We underline (particularly if we are students or harried book-reviewers). Sometimes we scribble a note in the margin. But how few of us write marginalia in Erasmus's or Coleridge's sense, how few of us annotate with copious rigor. - George Steiner, The Uncommon Reader


Le Souffleur by Jean-Baptiste-Simeon Chardin, 1734

A Definition

The act of writing in margins is perhaps as old as the act of writing itself, but it has evolved in fascinating ways since the dawn of its inception. Still, a definition of marginalia for this project inheres a purpose. I wish to examine one of the the most fundamental media of human communication - the way that we interact with our own ideas through texts by writing on them. Ultimately, I wish to argue that true marginalia is dead. Since an argument of such a grand scale must include, admittedly, sweeping characterizations of the changes in societies over time, I am employing a broad definition of marginalia. I hope to use this project as a vehicle for understanding theoretical changes in the way that society archives its own thoughts through technology. And so this dossier is more of a structure for a debate than it is a specific rendering of a certain medium. With that said, I define marginalia as the act of writing in texts. Delineated below, this includes the most candid scribble as well as structured annotation and bibliographies. I invite and encourage expansion of this definition.

The Early Literate Elite

The very dawn of literacy was not, in fact, conducive to act of writing in margins. The very first instances of any kind of writing are generally agreed to have been for purposes of accounting (Robinson). The development of writing across the globe was a complex process, something that scholars heatedly debate today. Whichever mode of development you subscribe to (writing spread from a focal point to the rest of the globe or writing developed independently in different places), it is safe to say that much of the very early writings were used in society for much more concrete purposes than marginalia concerns itself with. That is, there is little need to discuss or debate accepted day-to-day practices that were often documented in early writings and as such, there was little need for marginalia. Also, the production of these scripts would not have even allowed for marginalia, as so many of them were made of stone or delicate animal skins and later, delicate papers. As societies expanded their use of documentation, the aspect of life that allowed literacy to flourish was religion. Religious dissent, such as Martin Luther's ninety-five theses in 1518, necessarily spread literacy throughout the world (Graff). Perhaps because that Bible itself was, for a long time, not printed in the vernacular, religious philosophy was expressed in writing, which opened the door to more expressive forms of writing.

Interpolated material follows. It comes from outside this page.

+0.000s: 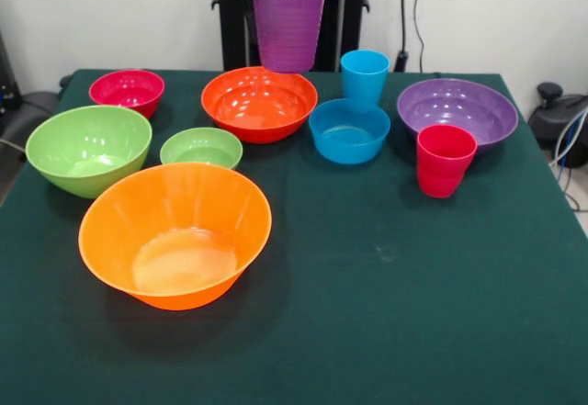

The history of early literacy is richly complicated with the politics of libraries and means of production, for example in Ancient Rome. The evolution of scribal culture itself has its own important ancestry. But generally what was seen was that as literacy spread throughout Europe, circles of the literate elite developed their own "bookish culture" (Eisenstein). In each of these circles, individuals would become intimately familiar with a foundational set of readings, later to become a canon of literature. Although oftentimes the tensions between oral and print culture were difficult to resolve, these mean would also write their own scripts. Since the circles were so small, each person would be reading everyone's work and there was a very visible process of influence and reactionary thought. This is perhaps the early forms of many of the concepts Walter Benjamin outlines in his essay "Author as Producer" and the comparisons between the early and modern forms of authorship/production give credibility to inherent tensions when an author is a producer.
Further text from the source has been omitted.